--- Exercise ---
Your answer must be every line of the data that contains "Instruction".

○ ○ ○ ○ ○

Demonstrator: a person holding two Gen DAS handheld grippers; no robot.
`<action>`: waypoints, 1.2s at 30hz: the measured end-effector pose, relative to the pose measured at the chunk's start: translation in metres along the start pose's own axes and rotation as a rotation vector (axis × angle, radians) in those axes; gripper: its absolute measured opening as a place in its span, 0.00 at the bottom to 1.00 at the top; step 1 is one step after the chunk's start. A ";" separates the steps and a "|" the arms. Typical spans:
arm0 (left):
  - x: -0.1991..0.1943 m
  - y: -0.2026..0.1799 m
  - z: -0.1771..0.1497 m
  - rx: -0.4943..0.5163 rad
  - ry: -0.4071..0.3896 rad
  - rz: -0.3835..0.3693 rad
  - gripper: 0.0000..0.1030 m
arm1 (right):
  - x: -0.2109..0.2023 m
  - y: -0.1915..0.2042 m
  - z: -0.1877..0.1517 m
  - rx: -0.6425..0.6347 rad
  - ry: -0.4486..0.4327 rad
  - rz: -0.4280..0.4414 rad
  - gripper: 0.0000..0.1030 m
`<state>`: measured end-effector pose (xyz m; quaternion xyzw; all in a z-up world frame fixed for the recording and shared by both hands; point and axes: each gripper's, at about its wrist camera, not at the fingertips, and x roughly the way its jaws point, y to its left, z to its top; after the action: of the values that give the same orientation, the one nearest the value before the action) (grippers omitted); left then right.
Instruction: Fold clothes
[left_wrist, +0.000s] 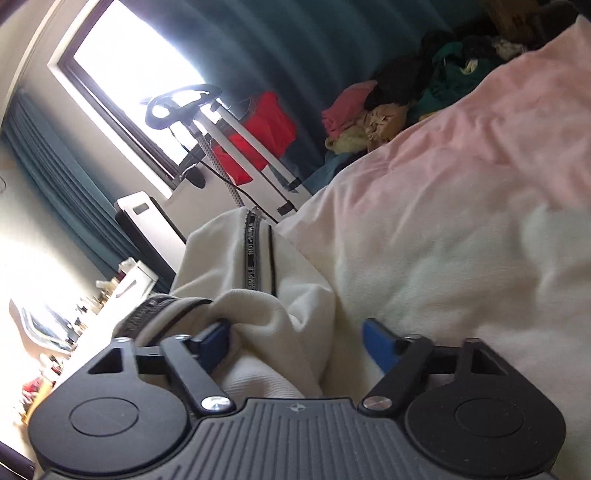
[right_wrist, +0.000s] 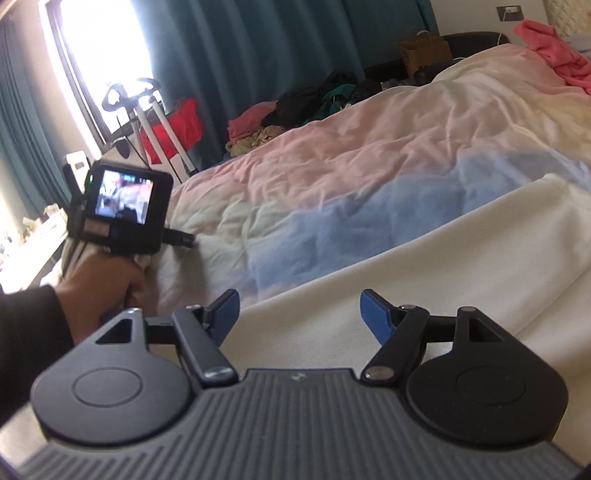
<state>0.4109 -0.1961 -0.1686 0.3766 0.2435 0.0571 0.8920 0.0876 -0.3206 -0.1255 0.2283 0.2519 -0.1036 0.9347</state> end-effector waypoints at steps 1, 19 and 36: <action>0.005 0.003 0.001 0.019 0.009 0.002 0.38 | 0.001 0.000 -0.001 0.005 0.008 -0.002 0.72; -0.177 0.183 -0.029 -0.489 -0.311 -0.537 0.15 | -0.032 0.005 0.004 -0.036 -0.079 -0.053 0.72; -0.287 0.211 -0.144 -0.629 -0.237 -0.581 0.81 | -0.048 0.019 -0.001 0.010 -0.005 0.174 0.72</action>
<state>0.1083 -0.0355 0.0056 0.0069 0.2063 -0.1682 0.9639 0.0525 -0.2999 -0.0945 0.2535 0.2284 -0.0239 0.9397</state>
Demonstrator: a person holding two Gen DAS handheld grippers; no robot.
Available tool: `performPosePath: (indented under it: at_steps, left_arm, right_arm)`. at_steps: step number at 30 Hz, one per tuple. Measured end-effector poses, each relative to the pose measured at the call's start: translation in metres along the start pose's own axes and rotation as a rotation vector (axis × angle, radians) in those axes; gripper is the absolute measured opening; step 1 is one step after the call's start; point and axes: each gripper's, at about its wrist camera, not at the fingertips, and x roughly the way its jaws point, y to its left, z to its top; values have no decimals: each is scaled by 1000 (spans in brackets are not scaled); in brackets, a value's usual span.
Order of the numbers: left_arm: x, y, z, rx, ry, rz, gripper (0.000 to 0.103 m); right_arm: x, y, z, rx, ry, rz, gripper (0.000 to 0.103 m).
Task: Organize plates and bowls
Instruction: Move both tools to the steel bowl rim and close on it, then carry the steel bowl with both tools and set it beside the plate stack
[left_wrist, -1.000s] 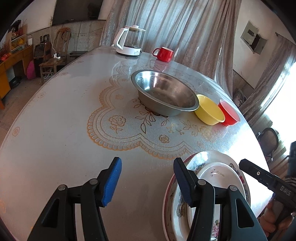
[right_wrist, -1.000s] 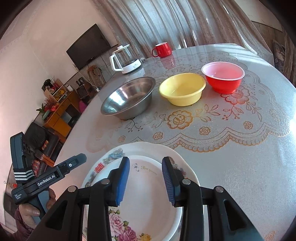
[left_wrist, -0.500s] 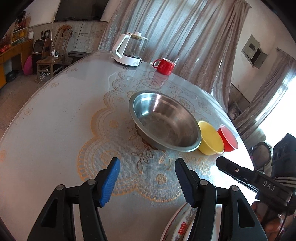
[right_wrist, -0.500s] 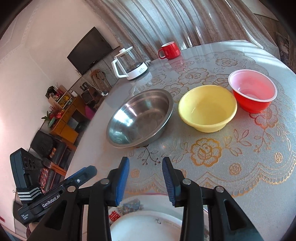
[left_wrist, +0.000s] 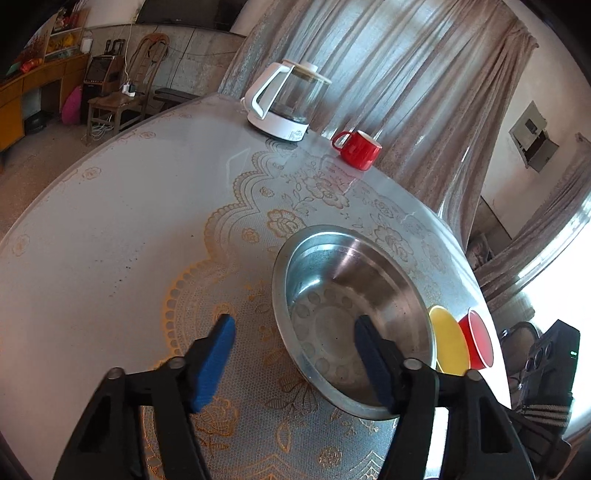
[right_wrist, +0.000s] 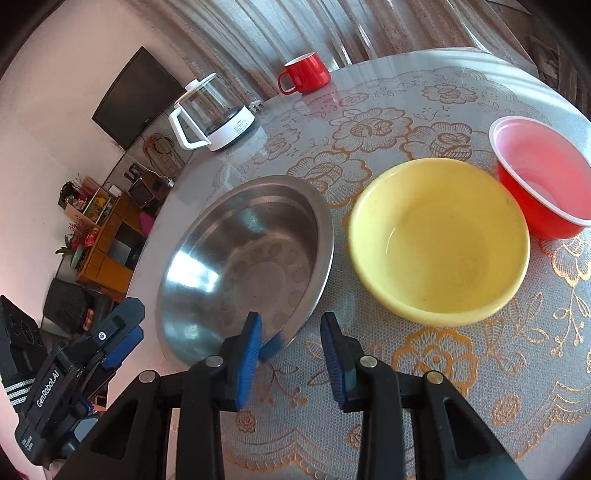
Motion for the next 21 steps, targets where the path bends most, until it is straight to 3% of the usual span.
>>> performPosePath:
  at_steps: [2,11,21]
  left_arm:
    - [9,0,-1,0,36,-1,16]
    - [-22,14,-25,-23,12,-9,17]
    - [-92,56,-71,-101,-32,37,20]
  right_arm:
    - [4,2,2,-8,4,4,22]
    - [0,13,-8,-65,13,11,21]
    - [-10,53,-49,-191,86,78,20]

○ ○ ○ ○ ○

--- Task solution ---
Instruction: Fold clothes
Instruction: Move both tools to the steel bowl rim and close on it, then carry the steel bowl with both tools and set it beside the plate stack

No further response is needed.